Security experts speculate that the attack may have been facilitated via a recently patched vulnerability in Microsoft SharePoint, CVE-2025-53770. Researchers like Kevin Beaumont suggested the attackers may have bypassed existing SharePoint security patches, potentially using an exploit chain known as ToolShell to gain remote code execution and install web shells for deeper access.

“Colt are being extorted by Warlock ransomware group, they have been for over a week, Colt are trying to cover it up,” Beaumont wrote on Mastodon on Friday, Aug 15. “Entry likely via sharehelp.colt.net via CVE-2025-53770 as they were interacting with it.” Beaumont added that the group has stolen a few hundred gigabytes of customer data and documentation, posting a list of files with samples on a Russian Tor site.

“We’ve seen already this year that telecom is particularly vulnerable to attacks, and I think this WarLock attack highlights some recurring issues that telecom and large-scale network service providers are starting to see,” said Gabrielle Hempel, Security Operations Strategist at Exabeam. “There’s this operational ripple effect when you’re a service provider and support-layer services go down. Even though Colt claims its “core network infrastructure” is still intact, the outage of hosting, porting, and API services still disrupts customer trust and downstream operations.”

Data allegedly put up for sale

The WarLock group has reportedly put the alleged documents up for sale on the forum. Along with the ransom demand of $200,000, they’ve provided sample documents as proof, raising alarm over what might be exposed if Colt doesn’t pay up.

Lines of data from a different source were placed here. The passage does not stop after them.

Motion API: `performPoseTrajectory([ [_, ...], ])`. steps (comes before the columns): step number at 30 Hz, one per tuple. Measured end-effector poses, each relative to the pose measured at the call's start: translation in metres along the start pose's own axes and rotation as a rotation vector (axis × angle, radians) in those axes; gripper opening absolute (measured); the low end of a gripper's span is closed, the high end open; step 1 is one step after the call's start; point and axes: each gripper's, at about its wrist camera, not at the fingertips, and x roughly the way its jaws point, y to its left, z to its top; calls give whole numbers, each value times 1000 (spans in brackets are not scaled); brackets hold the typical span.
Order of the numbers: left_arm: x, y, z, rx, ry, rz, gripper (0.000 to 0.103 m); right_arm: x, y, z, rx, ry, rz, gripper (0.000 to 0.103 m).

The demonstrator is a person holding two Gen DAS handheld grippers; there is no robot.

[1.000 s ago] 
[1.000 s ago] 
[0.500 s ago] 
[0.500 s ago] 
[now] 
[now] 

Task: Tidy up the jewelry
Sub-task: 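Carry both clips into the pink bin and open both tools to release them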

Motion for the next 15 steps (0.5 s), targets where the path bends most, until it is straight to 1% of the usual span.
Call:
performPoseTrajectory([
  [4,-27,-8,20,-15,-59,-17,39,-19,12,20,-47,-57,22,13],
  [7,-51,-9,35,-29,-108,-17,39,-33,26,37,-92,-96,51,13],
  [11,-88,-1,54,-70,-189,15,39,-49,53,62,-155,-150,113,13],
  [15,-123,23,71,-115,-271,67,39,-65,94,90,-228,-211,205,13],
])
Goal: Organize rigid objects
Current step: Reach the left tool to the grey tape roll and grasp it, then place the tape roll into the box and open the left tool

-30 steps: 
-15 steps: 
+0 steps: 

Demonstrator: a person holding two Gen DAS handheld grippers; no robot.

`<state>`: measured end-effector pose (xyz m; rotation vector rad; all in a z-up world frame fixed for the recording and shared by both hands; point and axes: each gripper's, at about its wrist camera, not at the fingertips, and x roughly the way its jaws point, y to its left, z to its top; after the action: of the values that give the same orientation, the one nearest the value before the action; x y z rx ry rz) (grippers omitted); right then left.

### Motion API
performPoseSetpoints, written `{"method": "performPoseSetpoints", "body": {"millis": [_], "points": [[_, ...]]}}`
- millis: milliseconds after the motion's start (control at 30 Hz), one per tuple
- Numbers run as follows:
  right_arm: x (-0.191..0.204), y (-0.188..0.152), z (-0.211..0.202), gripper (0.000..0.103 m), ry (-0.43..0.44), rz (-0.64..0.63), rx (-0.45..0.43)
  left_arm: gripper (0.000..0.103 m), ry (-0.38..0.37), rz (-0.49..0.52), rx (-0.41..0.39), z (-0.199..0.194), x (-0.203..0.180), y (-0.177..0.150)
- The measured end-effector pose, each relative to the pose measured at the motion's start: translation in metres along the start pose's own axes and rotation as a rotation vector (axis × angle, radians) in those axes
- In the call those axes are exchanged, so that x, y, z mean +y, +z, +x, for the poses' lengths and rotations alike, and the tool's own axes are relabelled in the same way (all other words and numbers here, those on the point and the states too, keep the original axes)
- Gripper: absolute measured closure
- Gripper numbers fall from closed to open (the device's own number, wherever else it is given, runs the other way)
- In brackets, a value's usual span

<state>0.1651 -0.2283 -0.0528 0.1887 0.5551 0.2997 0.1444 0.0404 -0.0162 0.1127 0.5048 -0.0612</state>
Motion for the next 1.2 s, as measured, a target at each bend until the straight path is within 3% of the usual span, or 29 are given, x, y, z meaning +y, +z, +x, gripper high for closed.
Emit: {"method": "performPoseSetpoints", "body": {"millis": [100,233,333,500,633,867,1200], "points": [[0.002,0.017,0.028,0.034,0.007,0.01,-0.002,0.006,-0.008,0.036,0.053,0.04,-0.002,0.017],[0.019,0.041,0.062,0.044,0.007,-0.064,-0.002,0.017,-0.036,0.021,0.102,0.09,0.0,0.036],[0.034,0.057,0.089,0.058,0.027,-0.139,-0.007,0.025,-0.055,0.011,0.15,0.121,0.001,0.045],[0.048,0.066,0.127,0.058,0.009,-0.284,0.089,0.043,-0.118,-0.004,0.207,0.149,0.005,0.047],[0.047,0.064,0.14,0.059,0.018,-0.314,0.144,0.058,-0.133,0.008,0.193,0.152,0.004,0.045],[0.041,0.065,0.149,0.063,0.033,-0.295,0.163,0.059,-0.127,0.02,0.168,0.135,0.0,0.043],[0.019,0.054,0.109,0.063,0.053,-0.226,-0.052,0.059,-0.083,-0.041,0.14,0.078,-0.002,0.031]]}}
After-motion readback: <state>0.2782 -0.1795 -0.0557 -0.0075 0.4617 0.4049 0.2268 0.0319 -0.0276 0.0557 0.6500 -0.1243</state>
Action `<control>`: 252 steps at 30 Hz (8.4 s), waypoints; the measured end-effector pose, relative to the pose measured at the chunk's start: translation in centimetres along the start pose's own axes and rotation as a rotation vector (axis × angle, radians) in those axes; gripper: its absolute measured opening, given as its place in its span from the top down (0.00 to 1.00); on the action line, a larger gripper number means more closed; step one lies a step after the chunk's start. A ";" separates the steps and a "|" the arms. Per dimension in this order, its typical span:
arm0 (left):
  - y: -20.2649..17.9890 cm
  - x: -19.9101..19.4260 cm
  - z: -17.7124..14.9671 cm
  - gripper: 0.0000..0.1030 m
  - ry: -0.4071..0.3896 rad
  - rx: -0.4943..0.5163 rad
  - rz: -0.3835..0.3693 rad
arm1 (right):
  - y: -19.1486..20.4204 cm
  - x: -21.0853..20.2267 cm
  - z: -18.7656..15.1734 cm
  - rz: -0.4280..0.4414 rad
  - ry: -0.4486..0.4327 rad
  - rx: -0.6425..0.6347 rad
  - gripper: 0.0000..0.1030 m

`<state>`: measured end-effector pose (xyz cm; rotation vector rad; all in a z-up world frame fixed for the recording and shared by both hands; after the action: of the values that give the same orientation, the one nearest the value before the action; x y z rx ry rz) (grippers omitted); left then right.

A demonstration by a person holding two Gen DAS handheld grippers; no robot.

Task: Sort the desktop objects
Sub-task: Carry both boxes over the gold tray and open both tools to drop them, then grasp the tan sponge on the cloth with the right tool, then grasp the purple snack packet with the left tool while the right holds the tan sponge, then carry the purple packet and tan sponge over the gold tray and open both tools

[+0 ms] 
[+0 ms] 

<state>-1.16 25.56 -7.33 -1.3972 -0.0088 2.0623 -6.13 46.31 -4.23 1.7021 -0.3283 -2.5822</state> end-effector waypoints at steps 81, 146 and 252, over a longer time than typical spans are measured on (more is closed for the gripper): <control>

The trove reportedly includes financial records, salary data, customer contact details, internal communications, and software development blueprints.

In the weeks following its discovery, the SharePoint ToolShell exploit has been weaponized in a rapidly escalating wave of attacks. High-profile victims have included the US National Nuclear Security Administration, National Institutes of Health (NIH), and Department of Homeland Security (DHS), all suffering attacks by China-linked Storm-2603 deploying Warlock ransomware.

Hempel said the incident drags the focus back on patch timelines. “A SharePoint RCE or something of similar severity needs to be measured in hours, not weeks, for externally accessible systems. For critical infrastructure providers, RCE patch pipelines need to be prioritized and automated wherever possible for internet-facing services.” Notably, Microsoft had provided an incomplete patch to CVE-2025-53770 before completely sealing the flaw in July, paving the way for mass exploits in between.